### Requirement
Set down every record below exactly as written, but leave out the pictures.

[Dataset items]
-*-*-
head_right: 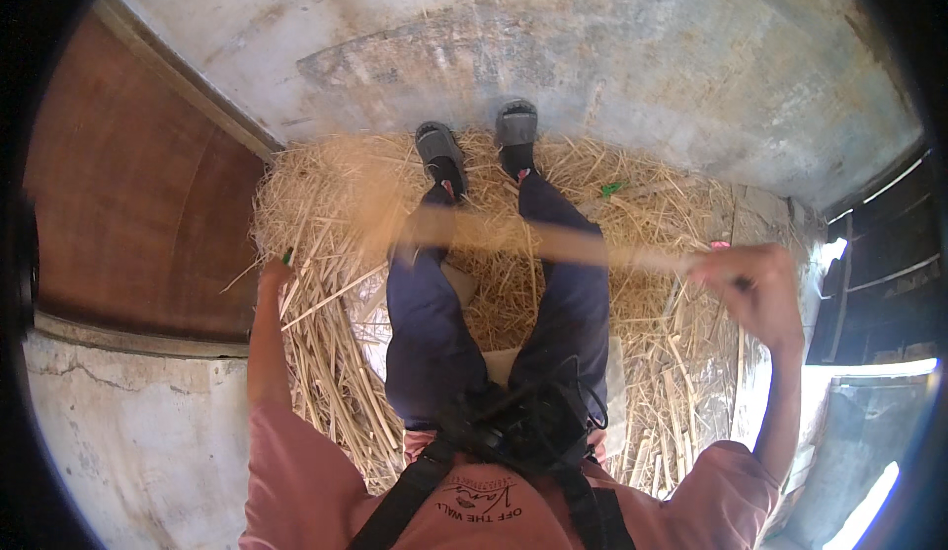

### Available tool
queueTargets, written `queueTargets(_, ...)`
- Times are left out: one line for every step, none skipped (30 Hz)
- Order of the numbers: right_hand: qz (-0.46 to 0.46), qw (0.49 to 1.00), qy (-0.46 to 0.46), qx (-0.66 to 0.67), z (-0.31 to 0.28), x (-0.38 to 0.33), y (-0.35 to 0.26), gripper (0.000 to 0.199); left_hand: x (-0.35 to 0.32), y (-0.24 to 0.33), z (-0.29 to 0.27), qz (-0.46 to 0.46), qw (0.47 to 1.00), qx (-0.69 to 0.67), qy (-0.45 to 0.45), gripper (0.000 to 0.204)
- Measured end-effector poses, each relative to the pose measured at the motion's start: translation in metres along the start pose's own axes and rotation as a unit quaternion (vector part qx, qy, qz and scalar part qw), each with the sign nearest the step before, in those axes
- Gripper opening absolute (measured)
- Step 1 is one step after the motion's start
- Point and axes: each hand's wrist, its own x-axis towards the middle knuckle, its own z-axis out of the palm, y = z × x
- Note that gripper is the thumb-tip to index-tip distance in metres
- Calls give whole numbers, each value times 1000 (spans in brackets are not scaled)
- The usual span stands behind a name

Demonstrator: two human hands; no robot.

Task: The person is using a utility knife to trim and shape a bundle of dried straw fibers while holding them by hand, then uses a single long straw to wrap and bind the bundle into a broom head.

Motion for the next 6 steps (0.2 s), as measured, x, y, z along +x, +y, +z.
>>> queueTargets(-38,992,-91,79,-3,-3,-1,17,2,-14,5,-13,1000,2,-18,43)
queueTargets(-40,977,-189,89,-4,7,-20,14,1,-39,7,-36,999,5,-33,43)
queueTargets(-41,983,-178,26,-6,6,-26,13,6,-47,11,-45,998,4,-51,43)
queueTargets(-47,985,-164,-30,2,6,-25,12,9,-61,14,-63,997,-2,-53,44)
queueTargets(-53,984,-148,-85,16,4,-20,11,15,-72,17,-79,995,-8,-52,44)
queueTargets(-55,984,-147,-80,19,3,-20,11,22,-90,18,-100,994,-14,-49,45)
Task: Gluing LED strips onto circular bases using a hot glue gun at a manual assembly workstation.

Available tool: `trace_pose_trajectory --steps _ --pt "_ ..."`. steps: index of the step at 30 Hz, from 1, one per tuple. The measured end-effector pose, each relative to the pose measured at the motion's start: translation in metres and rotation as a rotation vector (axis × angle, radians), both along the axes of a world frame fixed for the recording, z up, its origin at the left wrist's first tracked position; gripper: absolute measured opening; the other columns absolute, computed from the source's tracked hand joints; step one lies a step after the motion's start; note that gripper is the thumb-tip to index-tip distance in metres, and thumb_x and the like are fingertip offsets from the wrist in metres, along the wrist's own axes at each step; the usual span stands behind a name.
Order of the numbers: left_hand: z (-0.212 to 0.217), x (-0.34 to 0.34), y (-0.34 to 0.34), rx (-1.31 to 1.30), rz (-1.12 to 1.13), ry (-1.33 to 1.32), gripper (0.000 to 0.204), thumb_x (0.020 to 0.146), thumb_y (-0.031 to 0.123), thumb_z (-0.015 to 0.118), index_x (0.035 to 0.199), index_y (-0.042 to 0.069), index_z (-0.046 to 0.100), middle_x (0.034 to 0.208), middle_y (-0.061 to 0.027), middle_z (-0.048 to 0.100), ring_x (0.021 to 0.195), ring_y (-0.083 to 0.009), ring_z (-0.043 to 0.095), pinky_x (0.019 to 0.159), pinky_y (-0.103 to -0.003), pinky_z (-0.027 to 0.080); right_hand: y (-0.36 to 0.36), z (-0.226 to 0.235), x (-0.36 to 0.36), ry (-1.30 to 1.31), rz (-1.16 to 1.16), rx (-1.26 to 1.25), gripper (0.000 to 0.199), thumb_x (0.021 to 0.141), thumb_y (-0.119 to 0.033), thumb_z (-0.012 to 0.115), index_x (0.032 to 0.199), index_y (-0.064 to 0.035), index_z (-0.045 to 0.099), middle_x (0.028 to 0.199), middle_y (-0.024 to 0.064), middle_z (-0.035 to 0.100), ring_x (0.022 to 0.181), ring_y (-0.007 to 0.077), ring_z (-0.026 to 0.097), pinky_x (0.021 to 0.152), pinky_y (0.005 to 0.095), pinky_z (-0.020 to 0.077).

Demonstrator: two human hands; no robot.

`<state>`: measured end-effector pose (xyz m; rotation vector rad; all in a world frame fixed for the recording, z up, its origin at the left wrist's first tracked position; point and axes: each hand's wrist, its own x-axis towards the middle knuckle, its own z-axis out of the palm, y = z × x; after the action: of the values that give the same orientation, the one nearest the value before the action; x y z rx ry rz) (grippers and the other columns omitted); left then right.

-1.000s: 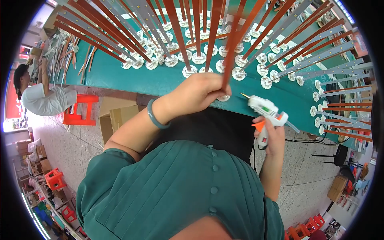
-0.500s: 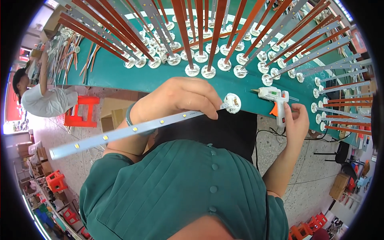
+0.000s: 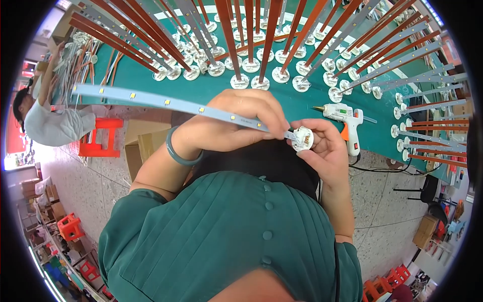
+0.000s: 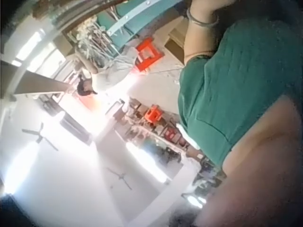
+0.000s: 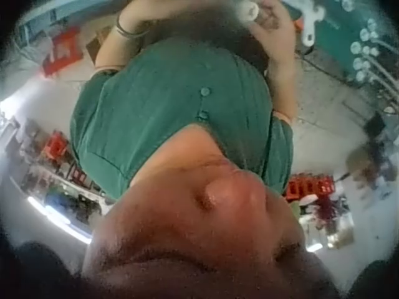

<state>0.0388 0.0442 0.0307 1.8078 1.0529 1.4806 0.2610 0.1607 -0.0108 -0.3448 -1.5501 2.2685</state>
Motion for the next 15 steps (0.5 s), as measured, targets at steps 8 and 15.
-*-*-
### Response area
head_right: 

### Available tool
queueTargets, written `queueTargets(_, ...)`
- Times are left out: one line for every step, none skipped (30 Hz)
- Order of the numbers: right_hand: qz (-0.46 to 0.46), qw (0.49 to 1.00), qy (-0.46 to 0.46), qx (-0.66 to 0.67), z (-0.31 to 0.28), x (-0.38 to 0.33), y (-0.35 to 0.26), gripper (0.000 to 0.199); left_hand: x (-0.35 to 0.32), y (-0.24 to 0.33), z (-0.29 to 0.27), qz (-0.46 to 0.46), qw (0.47 to 1.00), qx (-0.69 to 0.67), qy (-0.45 to 0.45), gripper (0.000 to 0.204)
- Measured end-effector poses, each relative to the pose measured at the motion's start: translation in metres along the start pose's own axes and rotation as a unit quaternion (vector part qx, qy, qz and scalar part qw), each with the sign nearest the step before, in those axes
- Gripper opening absolute (measured)
- Step 1 is one step after the motion's start
- Point and axes: each hand's wrist, its own x-axis towards the middle knuckle, its own z-axis out of the palm, y = z × x
- Note that gripper is the thumb-tip to index-tip distance in metres
- Calls give whole numbers, each value times 1000 (spans in brackets are not scaled)
- The usual span stands behind a name

Demonstrator: two human hands; no robot.

Task: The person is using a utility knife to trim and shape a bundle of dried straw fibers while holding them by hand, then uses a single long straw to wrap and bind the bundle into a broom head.

Motion for the next 6 steps (0.2 s), as measured, x, y, z along +x, +y, +z.
>>> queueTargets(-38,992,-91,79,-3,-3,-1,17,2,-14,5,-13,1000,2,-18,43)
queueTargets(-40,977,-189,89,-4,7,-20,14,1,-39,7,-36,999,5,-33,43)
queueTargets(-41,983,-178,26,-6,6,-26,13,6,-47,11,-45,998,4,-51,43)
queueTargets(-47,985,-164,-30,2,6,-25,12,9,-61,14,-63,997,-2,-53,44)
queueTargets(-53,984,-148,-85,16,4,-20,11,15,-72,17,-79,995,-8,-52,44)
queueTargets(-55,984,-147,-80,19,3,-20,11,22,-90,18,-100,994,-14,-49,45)
Task: Gluing LED strips onto circular bases using a hot glue gun at a manual assembly workstation.

Available tool: `trace_pose_trajectory --steps _ --pt "_ ..."`. steps: index of the step at 30 Hz, from 1, one per tuple. The measured end-effector pose, each relative to the pose measured at the motion's start: translation in metres and rotation as a rotation vector (axis × angle, radians), both along the axes of a world frame fixed for the recording, z up, its origin at the left wrist's first tracked position; gripper: absolute measured opening; the other columns absolute, computed from the source's tracked hand joints; step one lies a step after the motion's start; note that gripper is the thumb-tip to index-tip distance in metres, and thumb_x and the like are fingertip offsets from the wrist in metres, along the wrist's own axes at each step; the usual span stands behind a name.
Order of the numbers: left_hand: z (-0.212 to 0.217), x (-0.34 to 0.34), y (-0.34 to 0.34), rx (-1.31 to 1.30), rz (-1.12 to 1.13), ry (-1.33 to 1.32), gripper (0.000 to 0.204), thumb_x (0.020 to 0.146), thumb_y (-0.031 to 0.123), thumb_z (-0.015 to 0.118), index_x (0.035 to 0.199), index_y (-0.042 to 0.069), index_z (-0.046 to 0.100), middle_x (0.034 to 0.208), middle_y (-0.061 to 0.027), middle_z (-0.048 to 0.100), ring_x (0.021 to 0.195), ring_y (-0.083 to 0.009), ring_z (-0.043 to 0.095), pinky_x (0.019 to 0.159), pinky_y (-0.103 to -0.003), pinky_z (-0.027 to 0.080); right_hand: y (-0.36 to 0.36), z (-0.226 to 0.235), x (-0.36 to 0.36), ry (-1.30 to 1.31), rz (-1.16 to 1.16), rx (-1.26 to 1.25), gripper (0.000 to 0.199), thumb_x (0.021 to 0.141), thumb_y (-0.119 to 0.033), thumb_z (-0.012 to 0.115), index_x (0.032 to 0.199), index_y (-0.064 to 0.035), index_z (-0.045 to 0.099), middle_x (0.028 to 0.199), middle_y (-0.024 to 0.064), middle_z (-0.035 to 0.100), ring_x (0.022 to 0.181), ring_y (-0.007 to 0.077), ring_z (-0.026 to 0.097), pinky_x (0.021 to 0.152), pinky_y (0.005 to 0.095), pinky_z (-0.020 to 0.077).

Demonstrator: two human hands; no robot.

`<state>`: measured end-effector pose (xyz m; rotation vector rad; all in a world frame fixed for the recording, z up, its origin at the left wrist's first tracked position; point and axes: each hand's wrist, its own x-axis towards the middle knuckle, its own z-axis out of the palm, y = z × x; after the action: of the values that give the same orientation, the one nearest the value before the action; x y z rx ry rz) (grippers and the other columns omitted); left then right.

-1.000s: 
-0.500s: 
+0.000s: 
+0.000s: 
+0.000s: 

<state>0.0388 0.0442 0.0307 1.8078 1.0529 1.4806 0.2610 0.1607 -0.0108 -0.3448 -1.5501 2.2685</state>
Motion for the next 15 steps (0.5 s), as measured, targets at steps 8 and 15.

No more output is expected.